Your answer must be every line of the data below that holds the string "robot", copied exactly.
##### RECORDS SUPPLIED #####
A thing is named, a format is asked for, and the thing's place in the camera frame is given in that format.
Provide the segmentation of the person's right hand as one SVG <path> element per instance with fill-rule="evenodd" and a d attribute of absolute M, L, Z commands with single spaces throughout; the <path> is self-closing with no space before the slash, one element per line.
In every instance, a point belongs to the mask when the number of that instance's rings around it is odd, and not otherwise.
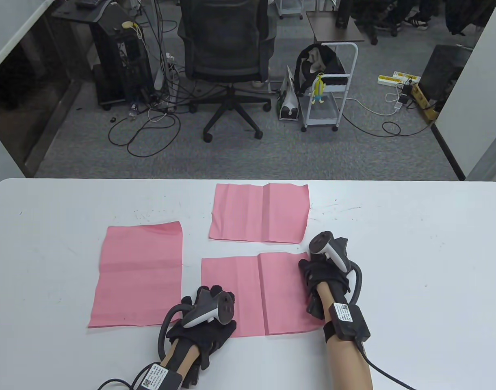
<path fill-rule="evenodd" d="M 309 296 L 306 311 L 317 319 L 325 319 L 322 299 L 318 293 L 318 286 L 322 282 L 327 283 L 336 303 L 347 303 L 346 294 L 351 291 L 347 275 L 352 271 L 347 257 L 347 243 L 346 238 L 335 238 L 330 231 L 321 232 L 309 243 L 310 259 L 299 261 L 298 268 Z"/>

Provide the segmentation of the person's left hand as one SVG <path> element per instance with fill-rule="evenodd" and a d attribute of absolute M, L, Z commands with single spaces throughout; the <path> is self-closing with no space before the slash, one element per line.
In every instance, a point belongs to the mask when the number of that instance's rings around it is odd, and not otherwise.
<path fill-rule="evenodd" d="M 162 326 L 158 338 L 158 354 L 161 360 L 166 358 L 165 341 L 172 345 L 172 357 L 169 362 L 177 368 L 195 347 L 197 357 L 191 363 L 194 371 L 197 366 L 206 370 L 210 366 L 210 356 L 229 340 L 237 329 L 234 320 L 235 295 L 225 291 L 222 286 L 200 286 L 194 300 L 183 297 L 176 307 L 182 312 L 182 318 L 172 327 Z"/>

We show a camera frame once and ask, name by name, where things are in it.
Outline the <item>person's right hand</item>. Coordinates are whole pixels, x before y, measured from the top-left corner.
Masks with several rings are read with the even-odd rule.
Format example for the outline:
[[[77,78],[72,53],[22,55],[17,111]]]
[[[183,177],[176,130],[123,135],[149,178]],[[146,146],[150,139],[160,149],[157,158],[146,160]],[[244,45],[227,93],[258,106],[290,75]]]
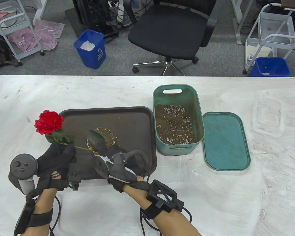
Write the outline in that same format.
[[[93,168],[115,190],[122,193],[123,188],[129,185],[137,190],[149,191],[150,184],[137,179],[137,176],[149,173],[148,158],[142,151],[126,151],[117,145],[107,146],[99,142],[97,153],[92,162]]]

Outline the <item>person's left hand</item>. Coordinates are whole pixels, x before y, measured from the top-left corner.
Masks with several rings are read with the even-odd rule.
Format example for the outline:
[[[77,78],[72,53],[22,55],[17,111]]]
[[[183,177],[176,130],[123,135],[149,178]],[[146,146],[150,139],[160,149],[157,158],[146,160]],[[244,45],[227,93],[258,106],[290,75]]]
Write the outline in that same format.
#####
##### RECORDS SUPPLIED #####
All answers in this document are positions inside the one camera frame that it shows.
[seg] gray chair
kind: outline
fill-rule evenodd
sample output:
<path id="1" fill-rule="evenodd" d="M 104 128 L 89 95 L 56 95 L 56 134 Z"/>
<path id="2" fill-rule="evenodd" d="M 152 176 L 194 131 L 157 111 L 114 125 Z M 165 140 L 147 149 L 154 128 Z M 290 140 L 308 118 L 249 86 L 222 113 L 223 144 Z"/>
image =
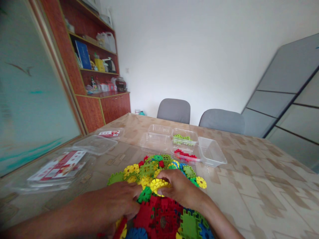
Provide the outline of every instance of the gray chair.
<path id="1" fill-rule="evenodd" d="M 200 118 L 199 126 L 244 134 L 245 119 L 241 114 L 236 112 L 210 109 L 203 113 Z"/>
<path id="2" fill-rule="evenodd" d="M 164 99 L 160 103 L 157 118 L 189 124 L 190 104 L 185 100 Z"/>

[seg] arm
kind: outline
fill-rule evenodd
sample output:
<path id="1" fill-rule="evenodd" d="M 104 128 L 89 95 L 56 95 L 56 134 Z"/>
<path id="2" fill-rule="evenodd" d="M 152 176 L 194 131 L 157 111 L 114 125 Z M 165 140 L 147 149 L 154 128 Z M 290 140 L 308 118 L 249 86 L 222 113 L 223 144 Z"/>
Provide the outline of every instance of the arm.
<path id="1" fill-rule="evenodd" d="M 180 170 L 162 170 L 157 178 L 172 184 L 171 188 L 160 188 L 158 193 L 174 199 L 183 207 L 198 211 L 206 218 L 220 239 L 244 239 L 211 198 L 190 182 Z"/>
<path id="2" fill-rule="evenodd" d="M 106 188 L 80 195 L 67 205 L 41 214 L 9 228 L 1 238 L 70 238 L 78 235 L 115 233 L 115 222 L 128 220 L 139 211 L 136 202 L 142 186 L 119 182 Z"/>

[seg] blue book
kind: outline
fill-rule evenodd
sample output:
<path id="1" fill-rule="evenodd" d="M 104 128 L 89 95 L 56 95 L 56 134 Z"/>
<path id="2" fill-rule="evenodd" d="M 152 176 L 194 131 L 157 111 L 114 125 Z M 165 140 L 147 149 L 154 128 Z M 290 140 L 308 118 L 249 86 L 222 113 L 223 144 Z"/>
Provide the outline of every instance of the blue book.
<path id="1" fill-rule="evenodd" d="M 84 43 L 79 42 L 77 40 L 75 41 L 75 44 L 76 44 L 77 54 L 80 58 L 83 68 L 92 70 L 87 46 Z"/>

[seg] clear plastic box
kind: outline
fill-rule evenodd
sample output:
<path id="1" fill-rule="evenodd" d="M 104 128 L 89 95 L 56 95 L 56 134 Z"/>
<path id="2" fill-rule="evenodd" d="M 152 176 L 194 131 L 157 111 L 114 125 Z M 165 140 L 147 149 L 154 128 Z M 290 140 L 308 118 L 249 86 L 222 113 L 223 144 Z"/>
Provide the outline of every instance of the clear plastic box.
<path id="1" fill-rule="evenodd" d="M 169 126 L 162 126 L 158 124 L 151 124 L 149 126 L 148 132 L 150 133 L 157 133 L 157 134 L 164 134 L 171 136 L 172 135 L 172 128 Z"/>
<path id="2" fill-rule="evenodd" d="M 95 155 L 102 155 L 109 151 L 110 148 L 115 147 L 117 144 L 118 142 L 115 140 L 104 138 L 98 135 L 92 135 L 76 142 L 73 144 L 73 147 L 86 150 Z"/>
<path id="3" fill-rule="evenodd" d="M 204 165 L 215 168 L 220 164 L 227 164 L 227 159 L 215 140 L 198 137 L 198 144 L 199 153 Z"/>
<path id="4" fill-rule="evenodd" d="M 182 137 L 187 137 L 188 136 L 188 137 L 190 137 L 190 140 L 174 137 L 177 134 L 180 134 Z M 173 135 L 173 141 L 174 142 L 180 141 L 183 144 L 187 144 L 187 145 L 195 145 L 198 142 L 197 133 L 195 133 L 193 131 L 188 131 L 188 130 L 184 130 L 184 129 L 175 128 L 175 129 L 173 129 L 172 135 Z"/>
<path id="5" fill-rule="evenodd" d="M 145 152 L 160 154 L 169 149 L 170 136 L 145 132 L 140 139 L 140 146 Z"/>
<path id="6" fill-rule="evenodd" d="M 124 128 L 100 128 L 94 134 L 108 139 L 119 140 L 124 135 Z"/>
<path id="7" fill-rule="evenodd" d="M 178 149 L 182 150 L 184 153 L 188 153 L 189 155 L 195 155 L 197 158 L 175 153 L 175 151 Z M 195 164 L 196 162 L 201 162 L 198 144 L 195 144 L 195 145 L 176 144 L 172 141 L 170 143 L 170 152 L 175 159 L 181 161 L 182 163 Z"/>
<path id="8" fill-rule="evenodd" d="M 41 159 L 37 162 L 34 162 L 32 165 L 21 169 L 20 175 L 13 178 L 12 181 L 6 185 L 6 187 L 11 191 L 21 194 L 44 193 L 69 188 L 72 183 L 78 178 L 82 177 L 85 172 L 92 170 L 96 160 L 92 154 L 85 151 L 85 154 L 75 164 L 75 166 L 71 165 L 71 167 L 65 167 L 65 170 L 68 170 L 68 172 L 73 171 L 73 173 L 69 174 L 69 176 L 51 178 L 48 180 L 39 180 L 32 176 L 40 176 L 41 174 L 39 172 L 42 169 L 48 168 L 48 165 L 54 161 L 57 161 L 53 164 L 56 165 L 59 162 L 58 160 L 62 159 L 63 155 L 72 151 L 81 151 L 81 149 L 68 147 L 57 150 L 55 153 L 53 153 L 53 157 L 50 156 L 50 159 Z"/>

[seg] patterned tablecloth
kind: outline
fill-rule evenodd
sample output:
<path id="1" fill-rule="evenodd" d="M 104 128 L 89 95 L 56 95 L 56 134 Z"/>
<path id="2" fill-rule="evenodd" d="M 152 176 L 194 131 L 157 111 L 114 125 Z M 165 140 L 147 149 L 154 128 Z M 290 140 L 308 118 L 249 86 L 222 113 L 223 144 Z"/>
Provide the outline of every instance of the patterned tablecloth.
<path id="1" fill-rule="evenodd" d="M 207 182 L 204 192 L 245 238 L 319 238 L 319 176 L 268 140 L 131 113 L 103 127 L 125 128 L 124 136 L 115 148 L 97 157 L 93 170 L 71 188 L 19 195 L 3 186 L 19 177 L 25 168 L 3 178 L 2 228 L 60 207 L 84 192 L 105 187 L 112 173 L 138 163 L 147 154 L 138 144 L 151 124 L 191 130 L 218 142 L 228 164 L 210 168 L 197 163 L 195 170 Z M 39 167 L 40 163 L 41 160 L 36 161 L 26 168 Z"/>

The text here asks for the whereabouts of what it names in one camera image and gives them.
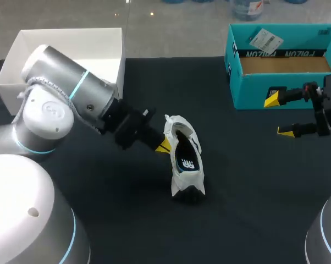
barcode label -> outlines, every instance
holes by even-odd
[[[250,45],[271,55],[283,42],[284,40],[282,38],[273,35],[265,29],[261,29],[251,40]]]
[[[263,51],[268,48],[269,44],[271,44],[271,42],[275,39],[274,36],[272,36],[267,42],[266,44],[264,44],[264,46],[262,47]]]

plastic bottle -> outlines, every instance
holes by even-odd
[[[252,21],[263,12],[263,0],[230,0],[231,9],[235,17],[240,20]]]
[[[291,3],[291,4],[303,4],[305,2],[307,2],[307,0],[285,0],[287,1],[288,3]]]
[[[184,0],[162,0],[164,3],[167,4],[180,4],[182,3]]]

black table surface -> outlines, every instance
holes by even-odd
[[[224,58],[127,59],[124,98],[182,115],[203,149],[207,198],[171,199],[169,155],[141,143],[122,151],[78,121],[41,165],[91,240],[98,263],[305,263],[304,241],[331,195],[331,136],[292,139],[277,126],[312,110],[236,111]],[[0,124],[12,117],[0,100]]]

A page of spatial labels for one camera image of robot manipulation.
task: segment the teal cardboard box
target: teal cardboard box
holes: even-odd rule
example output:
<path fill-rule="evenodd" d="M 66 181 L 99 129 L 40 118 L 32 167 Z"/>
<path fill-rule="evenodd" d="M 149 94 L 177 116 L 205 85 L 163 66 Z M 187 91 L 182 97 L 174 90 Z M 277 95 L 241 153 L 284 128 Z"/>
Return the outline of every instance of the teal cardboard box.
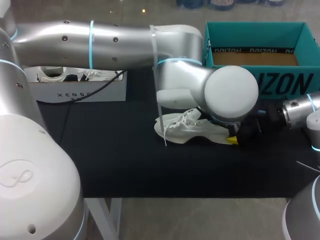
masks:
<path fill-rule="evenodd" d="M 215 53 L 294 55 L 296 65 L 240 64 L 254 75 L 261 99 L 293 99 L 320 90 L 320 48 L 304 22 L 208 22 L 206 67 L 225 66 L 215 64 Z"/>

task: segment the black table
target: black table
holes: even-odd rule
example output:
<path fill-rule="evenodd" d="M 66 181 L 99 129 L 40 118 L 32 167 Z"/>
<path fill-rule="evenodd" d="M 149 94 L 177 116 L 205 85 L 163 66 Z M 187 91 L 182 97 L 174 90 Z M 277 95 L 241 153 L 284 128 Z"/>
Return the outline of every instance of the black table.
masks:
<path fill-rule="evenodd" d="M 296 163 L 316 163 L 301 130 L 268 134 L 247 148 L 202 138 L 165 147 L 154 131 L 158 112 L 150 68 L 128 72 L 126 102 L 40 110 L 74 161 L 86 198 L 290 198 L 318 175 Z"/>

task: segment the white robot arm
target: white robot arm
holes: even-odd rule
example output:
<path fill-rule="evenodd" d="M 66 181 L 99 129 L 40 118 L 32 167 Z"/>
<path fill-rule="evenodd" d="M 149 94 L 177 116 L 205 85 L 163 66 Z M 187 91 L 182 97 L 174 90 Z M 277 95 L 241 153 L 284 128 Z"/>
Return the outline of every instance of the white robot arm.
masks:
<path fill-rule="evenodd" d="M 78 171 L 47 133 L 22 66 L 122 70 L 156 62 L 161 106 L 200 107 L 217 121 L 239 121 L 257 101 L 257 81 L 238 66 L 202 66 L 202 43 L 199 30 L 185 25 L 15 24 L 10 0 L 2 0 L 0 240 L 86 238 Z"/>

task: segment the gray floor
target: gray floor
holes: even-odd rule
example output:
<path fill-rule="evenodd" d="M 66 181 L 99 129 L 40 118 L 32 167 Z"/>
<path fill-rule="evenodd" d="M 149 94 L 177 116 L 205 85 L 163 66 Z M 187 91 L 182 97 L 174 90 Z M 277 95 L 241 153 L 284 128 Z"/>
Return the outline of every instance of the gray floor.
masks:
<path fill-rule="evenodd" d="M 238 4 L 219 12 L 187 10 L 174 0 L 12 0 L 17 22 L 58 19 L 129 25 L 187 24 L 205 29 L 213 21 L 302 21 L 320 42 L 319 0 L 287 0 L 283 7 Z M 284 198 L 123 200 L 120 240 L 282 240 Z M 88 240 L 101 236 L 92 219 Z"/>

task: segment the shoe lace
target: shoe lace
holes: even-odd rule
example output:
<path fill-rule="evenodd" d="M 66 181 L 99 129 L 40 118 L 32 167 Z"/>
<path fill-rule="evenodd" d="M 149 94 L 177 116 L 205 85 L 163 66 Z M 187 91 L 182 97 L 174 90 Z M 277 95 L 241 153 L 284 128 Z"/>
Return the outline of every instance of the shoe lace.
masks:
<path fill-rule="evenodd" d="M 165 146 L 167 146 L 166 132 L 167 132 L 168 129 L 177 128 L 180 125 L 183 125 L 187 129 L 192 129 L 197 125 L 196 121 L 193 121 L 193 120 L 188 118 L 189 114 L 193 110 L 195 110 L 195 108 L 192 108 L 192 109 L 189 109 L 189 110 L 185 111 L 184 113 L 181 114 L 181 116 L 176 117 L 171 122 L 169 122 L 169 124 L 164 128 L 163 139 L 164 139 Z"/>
#####
##### RECORDS SUPPLIED #####
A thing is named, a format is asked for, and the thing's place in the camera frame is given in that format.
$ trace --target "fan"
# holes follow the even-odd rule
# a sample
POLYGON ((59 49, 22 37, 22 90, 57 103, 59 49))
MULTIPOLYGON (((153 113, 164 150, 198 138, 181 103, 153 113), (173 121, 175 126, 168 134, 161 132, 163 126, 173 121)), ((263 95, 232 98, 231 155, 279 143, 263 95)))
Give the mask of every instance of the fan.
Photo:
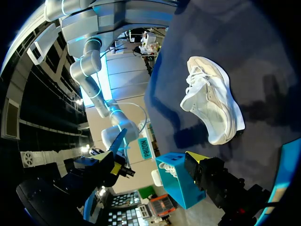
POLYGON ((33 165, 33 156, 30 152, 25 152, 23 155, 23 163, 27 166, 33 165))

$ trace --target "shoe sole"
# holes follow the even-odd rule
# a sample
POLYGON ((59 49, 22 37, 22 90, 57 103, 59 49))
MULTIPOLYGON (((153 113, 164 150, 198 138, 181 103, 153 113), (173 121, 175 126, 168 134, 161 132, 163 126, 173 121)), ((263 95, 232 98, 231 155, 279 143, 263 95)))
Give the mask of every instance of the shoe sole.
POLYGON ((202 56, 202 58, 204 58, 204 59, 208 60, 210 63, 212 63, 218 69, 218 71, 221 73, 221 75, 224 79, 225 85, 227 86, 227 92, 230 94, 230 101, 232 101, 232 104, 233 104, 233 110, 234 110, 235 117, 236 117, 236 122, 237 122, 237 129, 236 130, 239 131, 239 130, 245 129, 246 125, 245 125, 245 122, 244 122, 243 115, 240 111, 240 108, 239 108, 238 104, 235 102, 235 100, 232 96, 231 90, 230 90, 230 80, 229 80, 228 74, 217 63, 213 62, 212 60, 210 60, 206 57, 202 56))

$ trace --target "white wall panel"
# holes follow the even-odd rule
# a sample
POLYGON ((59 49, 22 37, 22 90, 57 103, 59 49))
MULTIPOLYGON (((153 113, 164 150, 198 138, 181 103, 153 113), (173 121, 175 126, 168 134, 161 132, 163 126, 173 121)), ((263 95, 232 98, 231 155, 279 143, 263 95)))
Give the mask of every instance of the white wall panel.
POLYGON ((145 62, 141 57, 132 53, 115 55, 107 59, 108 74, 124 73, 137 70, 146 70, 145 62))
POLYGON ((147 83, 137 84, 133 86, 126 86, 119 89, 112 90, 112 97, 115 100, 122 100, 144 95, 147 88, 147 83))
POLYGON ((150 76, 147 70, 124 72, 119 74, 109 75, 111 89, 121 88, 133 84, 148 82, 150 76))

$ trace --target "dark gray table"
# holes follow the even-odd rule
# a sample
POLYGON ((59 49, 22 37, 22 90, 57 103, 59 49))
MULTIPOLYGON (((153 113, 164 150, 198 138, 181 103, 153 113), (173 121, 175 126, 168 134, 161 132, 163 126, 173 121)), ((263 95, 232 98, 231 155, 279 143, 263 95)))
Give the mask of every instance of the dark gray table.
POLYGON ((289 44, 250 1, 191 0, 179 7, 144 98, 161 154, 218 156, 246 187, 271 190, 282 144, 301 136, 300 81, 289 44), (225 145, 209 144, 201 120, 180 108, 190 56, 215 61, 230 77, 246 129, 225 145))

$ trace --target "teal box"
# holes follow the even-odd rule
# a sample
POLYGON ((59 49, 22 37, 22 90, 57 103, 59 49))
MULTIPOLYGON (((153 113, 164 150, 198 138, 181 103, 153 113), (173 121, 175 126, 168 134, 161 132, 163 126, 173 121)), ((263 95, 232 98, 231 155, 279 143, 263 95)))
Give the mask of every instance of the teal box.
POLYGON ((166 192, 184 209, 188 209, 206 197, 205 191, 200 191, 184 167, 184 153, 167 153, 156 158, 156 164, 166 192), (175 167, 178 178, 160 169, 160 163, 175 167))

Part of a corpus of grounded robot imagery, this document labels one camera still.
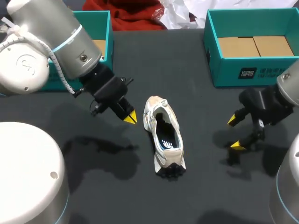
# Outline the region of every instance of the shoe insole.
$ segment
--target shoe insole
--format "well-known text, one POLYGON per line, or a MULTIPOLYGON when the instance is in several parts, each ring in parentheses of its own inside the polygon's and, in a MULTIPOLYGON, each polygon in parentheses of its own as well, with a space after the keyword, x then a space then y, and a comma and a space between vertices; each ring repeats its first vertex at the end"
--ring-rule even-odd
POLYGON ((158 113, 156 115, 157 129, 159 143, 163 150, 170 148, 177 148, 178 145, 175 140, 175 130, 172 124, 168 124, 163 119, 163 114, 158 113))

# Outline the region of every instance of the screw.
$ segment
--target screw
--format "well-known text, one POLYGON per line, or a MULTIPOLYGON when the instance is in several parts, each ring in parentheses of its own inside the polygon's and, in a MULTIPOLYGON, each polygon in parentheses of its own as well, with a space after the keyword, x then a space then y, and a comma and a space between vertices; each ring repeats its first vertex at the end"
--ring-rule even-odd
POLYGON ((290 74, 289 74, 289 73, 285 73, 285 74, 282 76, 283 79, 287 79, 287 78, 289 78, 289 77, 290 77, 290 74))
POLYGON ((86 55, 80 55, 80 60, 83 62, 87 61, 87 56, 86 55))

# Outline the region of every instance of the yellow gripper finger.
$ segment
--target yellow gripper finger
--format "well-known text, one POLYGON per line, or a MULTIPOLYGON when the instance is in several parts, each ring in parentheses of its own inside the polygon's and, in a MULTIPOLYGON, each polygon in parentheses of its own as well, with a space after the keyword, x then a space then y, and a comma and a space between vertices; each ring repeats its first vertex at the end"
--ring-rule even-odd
#####
- **TASK SOLUTION**
A page of spatial labels for one camera image of robot manipulation.
task: segment the white robot arm
target: white robot arm
Return the outline of every instance of the white robot arm.
Part of a corpus of grounded robot imagery, this document labels one camera still.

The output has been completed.